Frente a ellos, la capa sudsidiaria de la población puede tener enormes defectos, como falta de liderazgo, de competitividad o de riesgo. Pueden ser poco profesionales, chapuceros, y horriblemente conservadores a los ojos de la gente subida al tren global. Pero estos supuestos vagos subsidiarios que pueblan el mundo rural y también nuestras ciudades tienen una enorme ventaja para el mundo que viene. No tienen ambición. Son conformistas con muy pocas cosas y llegan a ser felices con cantidades ridículas de dinero. Muchos de ellos han optado por no arriesgar para no poner en peligro su tipo de vida. Son poco eficientes y escasamente productivos, ¿pero a quién demonios le importará ser productivo en un mundo en el que no se puede ir a trabajar, como el COVID, o una revolución robótica? Los que lo hacemos nos engañamos a nosotros mismos, víctimas de unos valores cada vez más anacrónicos e irreales.

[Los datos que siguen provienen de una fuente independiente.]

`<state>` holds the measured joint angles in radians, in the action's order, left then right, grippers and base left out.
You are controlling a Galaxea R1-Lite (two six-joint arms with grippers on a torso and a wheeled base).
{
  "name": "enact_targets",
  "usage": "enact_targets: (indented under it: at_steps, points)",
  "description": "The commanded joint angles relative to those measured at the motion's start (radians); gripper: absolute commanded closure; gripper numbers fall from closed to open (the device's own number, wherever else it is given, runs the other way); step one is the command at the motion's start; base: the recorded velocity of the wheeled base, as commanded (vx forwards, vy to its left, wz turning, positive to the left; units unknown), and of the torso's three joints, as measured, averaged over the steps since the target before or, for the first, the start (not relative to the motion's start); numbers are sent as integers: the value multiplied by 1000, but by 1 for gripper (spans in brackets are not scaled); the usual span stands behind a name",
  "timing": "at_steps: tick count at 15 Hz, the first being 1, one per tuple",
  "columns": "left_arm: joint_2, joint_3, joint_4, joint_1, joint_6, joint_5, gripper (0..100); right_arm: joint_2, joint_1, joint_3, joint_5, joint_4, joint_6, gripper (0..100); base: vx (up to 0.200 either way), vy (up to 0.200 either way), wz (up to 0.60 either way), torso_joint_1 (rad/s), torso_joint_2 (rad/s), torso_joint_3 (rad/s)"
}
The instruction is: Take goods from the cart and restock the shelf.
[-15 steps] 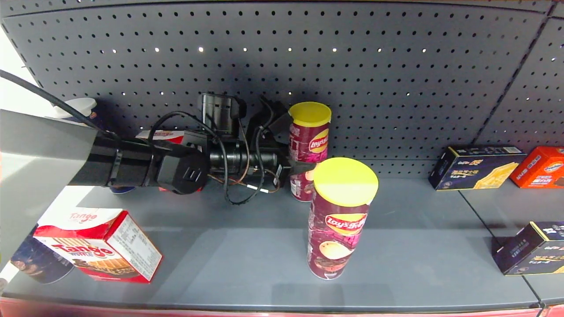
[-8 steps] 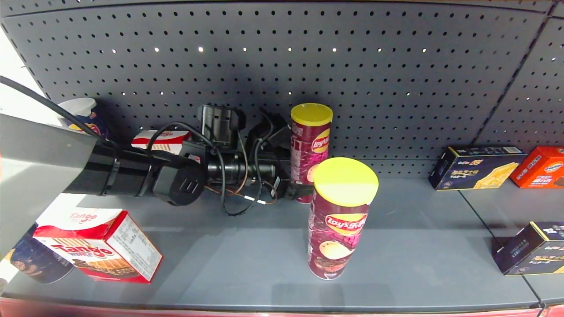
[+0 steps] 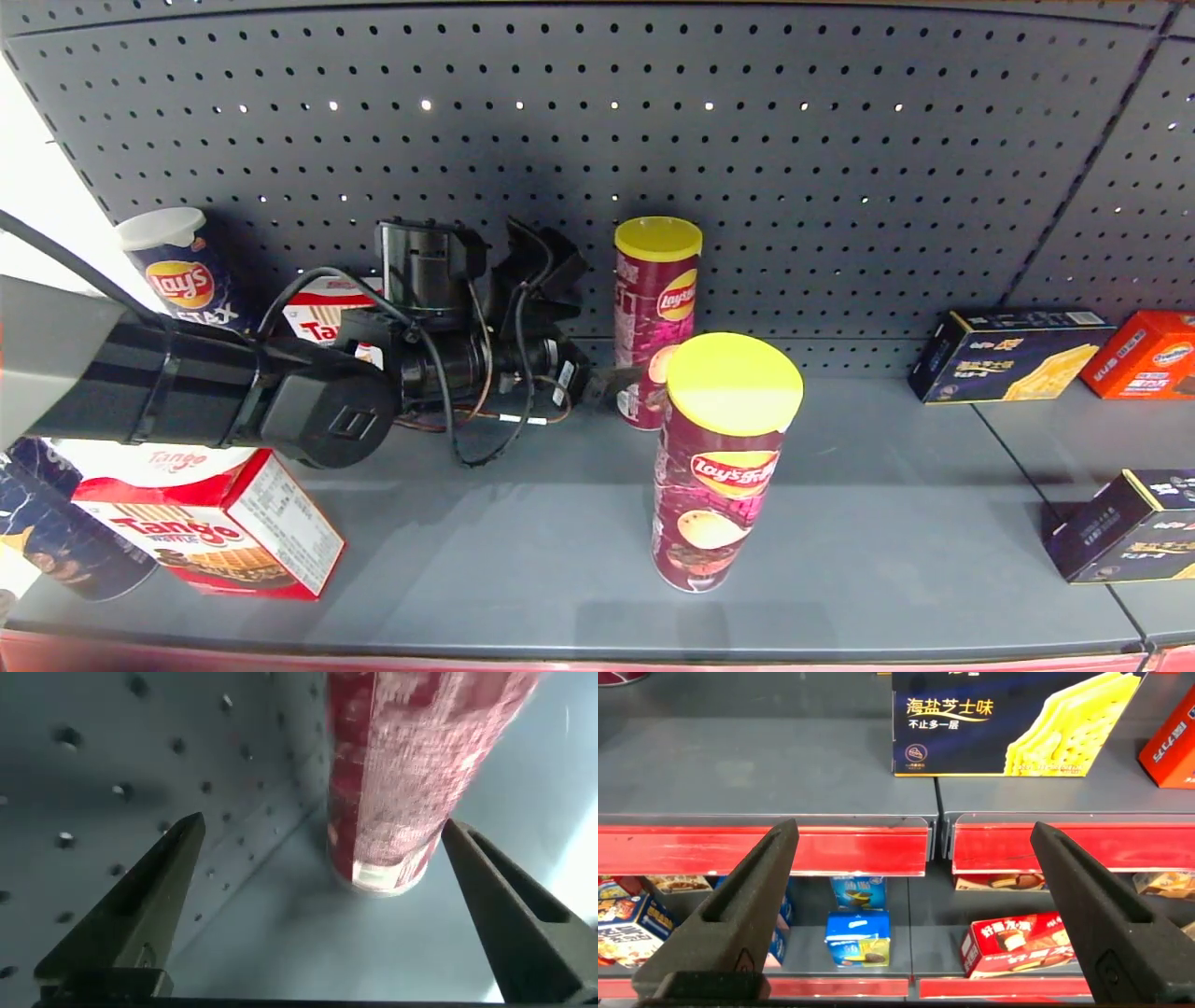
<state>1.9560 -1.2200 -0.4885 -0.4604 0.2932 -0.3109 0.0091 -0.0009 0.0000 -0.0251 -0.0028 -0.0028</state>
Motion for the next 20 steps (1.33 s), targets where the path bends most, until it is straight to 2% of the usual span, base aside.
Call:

Hasta hace poco esto era la psicología más nociva contra el espíritu del capitalismo. Se les tachaba de ser los perdedores de la globalización, las víctimas del neoliberalismo, las rémoras del estado del bienestar y últimamente, los que engrosaban los partidos populistas. Pero nuestro mundo, crecientemente, necesitará gente de este tipo, cuya vida no esté marcada por una ambición desmedida y casi siempre insatisfecha, teniendo de referencia grandes logros materiales o inmateriales. Quizás necesitemos menos empresarios ambiciosos, y más gente conforme con lo poco que tiene. Necesitamos recuperar cuanto antes nuestra faceta olvidada de campesinos medievales, más estáticos y más pobres que nosotros, pero perfectamente conocedores de los límites que marca la naturaleza. Si el futuro nos lo pintan sin recursos ni crecimiento, necesitaremos mucha menos ambición en nuestros genes y bastante más estoicismo. Triste, pero posible.